YOUR TASK >> The lines to copy are those holding the string "then" in the entries below.
[DATA FOR REVIEW Boundary: Start]
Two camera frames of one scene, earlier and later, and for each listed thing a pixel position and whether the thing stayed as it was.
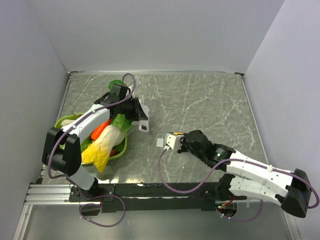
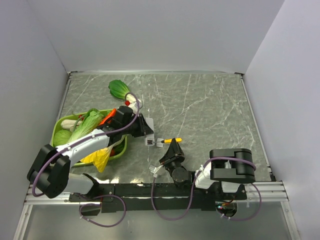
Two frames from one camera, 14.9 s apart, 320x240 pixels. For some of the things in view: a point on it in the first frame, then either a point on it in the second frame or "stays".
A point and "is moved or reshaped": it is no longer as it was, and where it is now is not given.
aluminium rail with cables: [150, 197] stays
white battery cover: [160, 142] stays
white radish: [65, 122] stays
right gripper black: [182, 142] to [174, 153]
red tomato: [112, 153] stays
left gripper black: [137, 114] to [143, 126]
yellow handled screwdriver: [177, 133] is moved or reshaped
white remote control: [143, 124] is moved or reshaped
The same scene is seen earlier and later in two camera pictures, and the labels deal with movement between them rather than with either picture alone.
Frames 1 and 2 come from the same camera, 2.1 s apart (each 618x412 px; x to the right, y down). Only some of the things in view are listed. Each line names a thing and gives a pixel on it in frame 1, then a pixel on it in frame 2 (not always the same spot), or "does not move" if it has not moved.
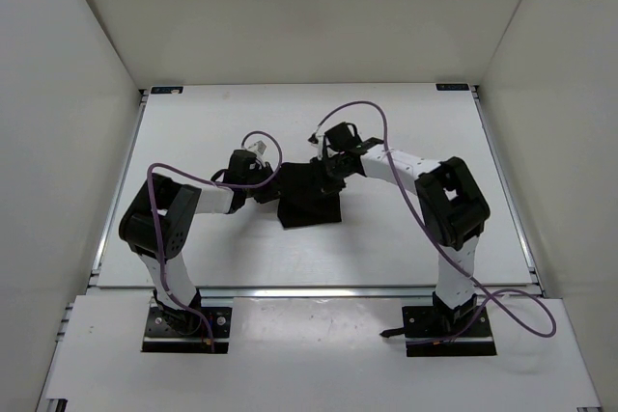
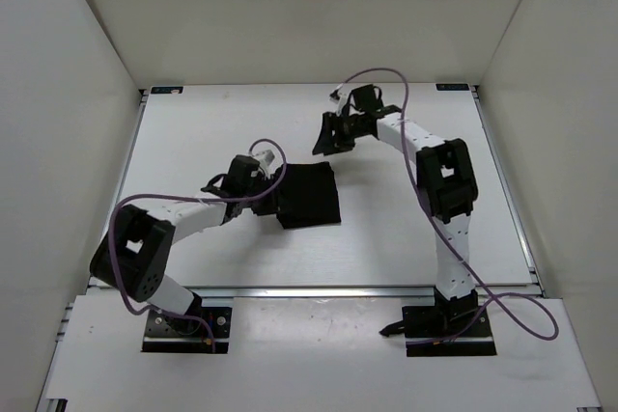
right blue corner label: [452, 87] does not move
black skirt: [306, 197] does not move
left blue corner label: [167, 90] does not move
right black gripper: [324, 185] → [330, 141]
[DATA FOR REVIEW Boundary: End]
EXERCISE RESPONSE >>
Two frames from one camera, 14.9 s apart, 320x240 pixels. For some of the things in view: a point on it in the first frame, then either a point on it in the second frame or "stays".
Frames 1 and 2 come from the same camera, 2.1 s apart (each 618x412 px; x to the right, y down). Only some of the things in view are listed. Each line names a thing and gives a pixel on it in frame 1, then a pixel on it in frame 2 (not always the same spot), or "does not move" if it has not moved.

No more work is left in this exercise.